According to research published in June last year, the satellite sent two entangled photons from space to ground stations more than 1,200 kilometres apart, as part of China’s two-year Quantum Experiments at Space Scale (QUESS) mission, also called Micius after the ancient Chinese philosopher. The results demonstrated that the photons remained linked, providing proof that quantum entanglement can endure great distances. Entangled photons could theoretically serve as the basis for a completely secure communications network that hackers cannot penetrate without detection.

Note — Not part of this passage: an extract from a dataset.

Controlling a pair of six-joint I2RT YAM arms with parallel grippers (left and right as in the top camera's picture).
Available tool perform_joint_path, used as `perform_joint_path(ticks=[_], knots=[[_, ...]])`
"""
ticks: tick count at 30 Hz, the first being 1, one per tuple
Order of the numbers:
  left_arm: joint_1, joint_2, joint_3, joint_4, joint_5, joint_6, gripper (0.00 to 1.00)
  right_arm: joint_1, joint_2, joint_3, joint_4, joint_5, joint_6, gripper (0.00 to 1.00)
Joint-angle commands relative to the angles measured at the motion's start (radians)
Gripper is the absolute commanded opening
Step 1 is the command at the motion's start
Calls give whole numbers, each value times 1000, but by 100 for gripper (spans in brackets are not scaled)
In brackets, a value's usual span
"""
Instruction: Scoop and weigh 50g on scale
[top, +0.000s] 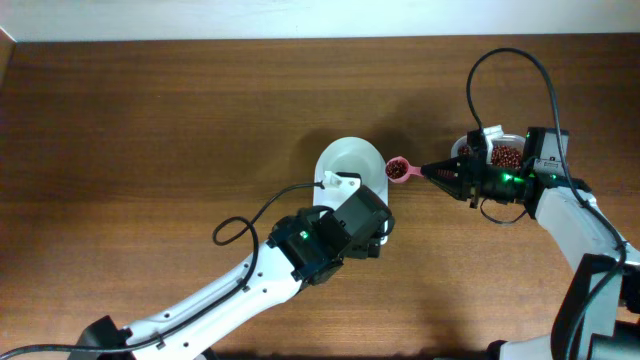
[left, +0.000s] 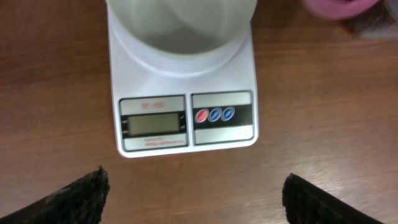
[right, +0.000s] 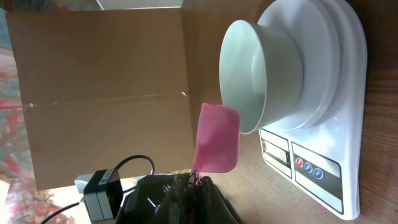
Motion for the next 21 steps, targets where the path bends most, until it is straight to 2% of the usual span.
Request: perform_joint_path(ticks=[1, 2, 3, 4, 5, 14, 15, 21], knots=[[-4, 5, 0, 42, -14, 4, 99, 10, 7, 2, 4, -24, -6, 4], [-4, 5, 0, 43, -23, 5, 98, 10, 7, 2, 4, -24, -6, 4], [-4, 7, 0, 43, -32, 5, 67, 10, 7, 2, 4, -24, -6, 4], [-4, 13, 0, 43, -33, 5, 10, 10, 7, 2, 4, -24, -6, 4], [-4, 18, 0, 43, -33, 5, 0, 10, 7, 2, 5, -24, -6, 4], [-4, 191, 0, 53, -49, 23, 0, 10, 7, 2, 15, -23, -6, 4], [-4, 211, 0, 74, -47, 86, 0, 10, 7, 2, 16, -18, -6, 4], [-4, 271, 0, 153, -48, 250, 0, 10, 7, 2, 16, -17, -6, 4]])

Scientists across the country were involved, from physicists working on the fundamentals at the University of Science and Technology of China in the growing science hub of Hefei to those receiving the photons at observatories in the northwest city of Qinghai and southerly city of Lijiang. The project was impressive not just because it could revolutionize the way humans interact, but because it was an entirely Chinese effort. “This research ranges from fundamental science to practical application, and it is a real successful model made in China,” said Zhiyong Tang, professor of materials science at the National Center for Nanoscience and Technology in Beijing.
World leading
When Micius’s results were announced, international physicists recognized that China is becoming a world leader in quantum-satellite technology. A second satellite is already planned, as well as the largest ever quantum research facility, which will, among other research, work on stealth technology for submarines that will make them harder to detect.
Other space-science projects have also made headlines. The unmanned lunar spacecraft Chang’e-3 launched in 2013, and made China only the third country to land on the Moon. And 2016 saw the launch of the nation’s most powerful rocket to date, the Long March-7, which will eventually supply China’s planned space station. The country also launched its first X-ray telescope last year.

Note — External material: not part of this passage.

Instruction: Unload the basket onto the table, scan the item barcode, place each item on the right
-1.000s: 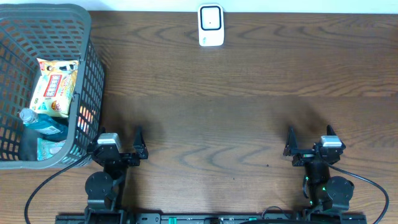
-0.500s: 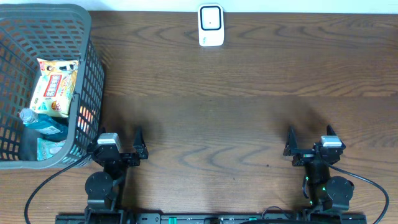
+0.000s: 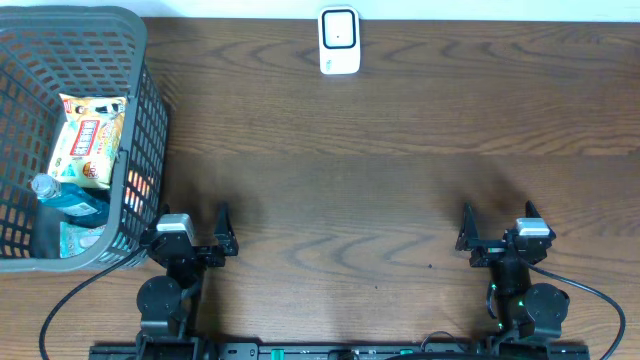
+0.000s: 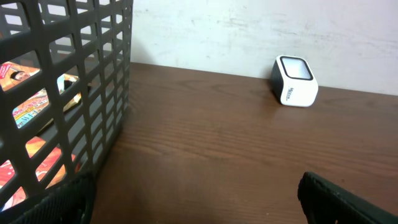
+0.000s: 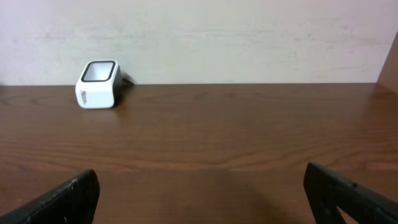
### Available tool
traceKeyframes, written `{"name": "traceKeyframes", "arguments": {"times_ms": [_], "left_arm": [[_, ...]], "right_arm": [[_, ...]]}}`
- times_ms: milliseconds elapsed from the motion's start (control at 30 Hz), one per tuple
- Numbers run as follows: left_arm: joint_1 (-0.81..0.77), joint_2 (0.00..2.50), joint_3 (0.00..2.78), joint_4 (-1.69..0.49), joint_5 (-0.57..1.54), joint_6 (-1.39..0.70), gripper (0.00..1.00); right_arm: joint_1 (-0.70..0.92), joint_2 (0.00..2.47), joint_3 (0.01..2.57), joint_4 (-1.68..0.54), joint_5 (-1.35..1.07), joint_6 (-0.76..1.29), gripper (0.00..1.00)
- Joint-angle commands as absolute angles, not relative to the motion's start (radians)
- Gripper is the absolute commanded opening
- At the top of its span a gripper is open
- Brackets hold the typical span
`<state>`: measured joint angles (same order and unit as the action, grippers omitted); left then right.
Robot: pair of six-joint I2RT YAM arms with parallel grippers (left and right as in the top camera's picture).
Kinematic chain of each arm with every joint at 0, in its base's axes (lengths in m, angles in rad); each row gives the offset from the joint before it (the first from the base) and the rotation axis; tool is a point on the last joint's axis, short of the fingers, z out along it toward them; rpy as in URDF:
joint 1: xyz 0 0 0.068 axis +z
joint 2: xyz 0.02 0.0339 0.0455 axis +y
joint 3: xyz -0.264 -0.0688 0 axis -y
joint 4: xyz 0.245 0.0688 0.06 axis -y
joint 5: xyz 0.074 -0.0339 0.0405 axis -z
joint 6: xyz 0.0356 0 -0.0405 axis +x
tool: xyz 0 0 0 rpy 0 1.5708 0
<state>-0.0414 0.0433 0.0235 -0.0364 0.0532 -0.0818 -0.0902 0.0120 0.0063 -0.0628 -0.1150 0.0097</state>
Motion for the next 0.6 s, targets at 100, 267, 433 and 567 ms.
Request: {"name": "traceKeyframes", "arguments": {"times_ms": [100,267,433,567], "left_arm": [[-0.044,0.037,0.004,-0.066,0.052,-0.087,0.98],[-0.044,0.037,0.004,-0.066,0.052,-0.087,0.98],[-0.044,0.037,0.004,-0.066,0.052,-0.087,0.98],[-0.044,0.037,0.004,-0.054,0.014,-0.088,0.98]], "right_arm": [[-0.084,0.007,0.006,-0.067,-0.104,-0.005,0.99],[-0.084,0.007,0.006,-0.067,-0.104,-0.005,0.99],[-0.084,0.007,0.006,-0.067,-0.104,-0.005,0.99],[-0.084,0.007,0.006,-0.067,-0.104,-0.005,0.99]]}}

In the remote southwestern province of Guizhou, China has finished constructing the world’s largest single-dish radio telescope. The half-a-kilometre-wide dish, known as the Five-hundred-meter Aperture Spherical radio Telescope (FAST), was lauded as a unique feat of civil engineering. It is being used to detect radio messages from across the Universe to research phenomena such as dark matter and black holes, as well as listen out for indications of extraterrestrial life.
But China’s scientists aren’t just interested in what’s above. Jiaolong, the country’s first manned deep-sea submersible, reached a depth of 7,020 metres in 2012, a record for a scientific research vessel. In 2020, it will go on a one-year scientific research mission along the Pacific, Atlantic and Indian Ocean beds.
Grand science designs
There is every reason to think that China will continue to fund such grand projects for many years to come. Last October, President Xi Jinping told officials at the Communist Party’s twice-a-decade national congress that the country must aim to reach new frontiers in science and technology. “We will strengthen basic research in applied sciences, launch major national science and technology projects, and prioritize innovation in key generic technologies, cutting-edge frontier technologies, modern engineering technologies, and disruptive technologies,” he was reported as saying by Chinese state media.

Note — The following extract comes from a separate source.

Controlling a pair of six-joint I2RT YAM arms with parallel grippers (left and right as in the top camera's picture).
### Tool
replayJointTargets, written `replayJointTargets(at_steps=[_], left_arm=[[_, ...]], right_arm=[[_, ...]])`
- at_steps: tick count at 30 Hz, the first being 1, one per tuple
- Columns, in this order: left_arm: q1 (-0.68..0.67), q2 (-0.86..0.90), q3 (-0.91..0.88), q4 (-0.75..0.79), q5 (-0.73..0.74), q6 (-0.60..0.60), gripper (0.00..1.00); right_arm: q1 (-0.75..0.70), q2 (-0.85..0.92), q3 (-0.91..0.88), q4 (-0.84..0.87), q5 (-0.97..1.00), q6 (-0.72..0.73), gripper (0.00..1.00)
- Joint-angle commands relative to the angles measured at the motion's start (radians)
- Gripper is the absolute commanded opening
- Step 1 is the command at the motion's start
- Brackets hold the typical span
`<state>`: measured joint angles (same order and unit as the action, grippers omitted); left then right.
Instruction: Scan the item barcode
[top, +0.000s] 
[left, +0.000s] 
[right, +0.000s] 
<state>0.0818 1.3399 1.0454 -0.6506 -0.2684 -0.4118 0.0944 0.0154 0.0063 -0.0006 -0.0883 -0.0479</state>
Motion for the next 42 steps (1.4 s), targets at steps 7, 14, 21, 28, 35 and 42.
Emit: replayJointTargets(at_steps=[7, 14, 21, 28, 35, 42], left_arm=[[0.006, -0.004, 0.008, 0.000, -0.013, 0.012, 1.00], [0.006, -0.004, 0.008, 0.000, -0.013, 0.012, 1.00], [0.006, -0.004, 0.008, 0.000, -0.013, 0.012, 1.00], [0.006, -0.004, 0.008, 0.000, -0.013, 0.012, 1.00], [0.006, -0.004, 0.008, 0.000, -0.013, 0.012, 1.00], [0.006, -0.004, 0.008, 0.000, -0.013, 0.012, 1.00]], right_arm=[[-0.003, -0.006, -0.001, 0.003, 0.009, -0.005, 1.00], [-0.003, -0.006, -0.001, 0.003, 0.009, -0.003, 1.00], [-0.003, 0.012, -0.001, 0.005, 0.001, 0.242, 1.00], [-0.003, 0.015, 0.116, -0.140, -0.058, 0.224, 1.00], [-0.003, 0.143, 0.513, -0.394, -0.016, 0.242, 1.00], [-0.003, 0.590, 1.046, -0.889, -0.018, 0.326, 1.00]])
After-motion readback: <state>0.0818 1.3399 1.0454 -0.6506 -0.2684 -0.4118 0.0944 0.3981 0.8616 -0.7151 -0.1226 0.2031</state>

In May 2017, the Shenzhen Grubbs Institute was launched at the Southern University of Science and Technology in Shenzhen. Backed by the Guangdong provincial government, the institute has launched a recruitment blitz to draw the “world’s brightest minds”. The institute, named after the 2005 Nobel Prize in Chemistry winner Robert H. Grubbs, will focus on the research and commercialization of drugs, materials and clean energy, beginning with plastics and polymers.
Grubbs praised the local infrastructure for rapidly commercializing discoveries in an interview with the state-owned broadcaster China Global Television Network. Reputation was key to attracting talent, he added. “You build a reputation of this department and this campus as really a great place to do science and research. Once you develop that reputation, everyone wants to come. So then you get the best.”